- Born: 1867 Whitby
- Died: 12 November 1946 Beaconsfield
- Occupations: physician and professor of mental diseases
- Notable work: The Brain in Health and Disease (1914)

= Joseph Shaw Bolton =

British physician

Joseph Shaw Bolton (1867–1946) was a British physician, pathologist, psychiatrist and neurologist who was Professor of Mental Diseases at the University of Leeds.

==Early life and education==
After education at Spring Hill School in Whitby, Bolton worked as an assistant without formal qualification at an asylum and as an assistant to a general practitioner in Manchester. He graduated BSc (London) in 1888. He then studied at University College London Medical School where he graduated MB ChB in 1894 and became a demonstrator of anatomy. By 1896 he graduated MD.
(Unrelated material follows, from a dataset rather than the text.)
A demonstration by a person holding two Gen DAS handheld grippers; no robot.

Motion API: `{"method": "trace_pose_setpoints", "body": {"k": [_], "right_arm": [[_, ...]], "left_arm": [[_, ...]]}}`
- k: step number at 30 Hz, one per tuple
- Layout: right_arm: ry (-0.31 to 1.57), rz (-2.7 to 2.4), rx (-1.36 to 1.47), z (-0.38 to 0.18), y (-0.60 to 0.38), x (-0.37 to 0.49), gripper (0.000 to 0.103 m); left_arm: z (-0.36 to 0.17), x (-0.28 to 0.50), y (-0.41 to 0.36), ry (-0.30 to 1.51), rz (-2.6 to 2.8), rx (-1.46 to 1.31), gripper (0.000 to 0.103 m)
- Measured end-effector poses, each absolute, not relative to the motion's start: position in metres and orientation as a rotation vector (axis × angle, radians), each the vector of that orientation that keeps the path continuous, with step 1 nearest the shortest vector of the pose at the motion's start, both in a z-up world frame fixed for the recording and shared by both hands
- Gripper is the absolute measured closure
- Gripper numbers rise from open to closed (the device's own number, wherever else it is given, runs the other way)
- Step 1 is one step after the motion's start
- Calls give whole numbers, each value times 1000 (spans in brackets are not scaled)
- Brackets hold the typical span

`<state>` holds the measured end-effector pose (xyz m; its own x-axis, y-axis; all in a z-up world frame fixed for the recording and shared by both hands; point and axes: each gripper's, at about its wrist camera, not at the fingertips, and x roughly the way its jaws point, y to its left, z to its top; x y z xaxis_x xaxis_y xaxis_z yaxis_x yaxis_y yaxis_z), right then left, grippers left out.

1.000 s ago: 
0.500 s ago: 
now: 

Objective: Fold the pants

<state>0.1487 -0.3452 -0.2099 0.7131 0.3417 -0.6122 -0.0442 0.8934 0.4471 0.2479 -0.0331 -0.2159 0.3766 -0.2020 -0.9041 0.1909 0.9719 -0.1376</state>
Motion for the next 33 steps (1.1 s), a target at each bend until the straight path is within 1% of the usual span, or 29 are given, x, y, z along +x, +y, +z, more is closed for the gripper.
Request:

Charles Bolton, FRS was Bolton's younger brother.

==Career==
From 1896 to 1899 Bolton was lecturer in physiology at Mason Science College, Birmingham (now the University of Birmingham). He was pathologist at Claybury Lunatic Asylum from 1899 to 1903. He was a senior assistant at Hellingly's East Sussex County Asylum from 1903 to 1905 and then at the County Mental Hospital, Rainhill from 1905 to 1910.

From 1910 to 1933 Bolton was director of the West Riding Mental Hospital, Wakefield. He was appointed Professor of Mental Diseases at the University of Leeds in 1911, holding the chair until his retirement as Emeritus Professor.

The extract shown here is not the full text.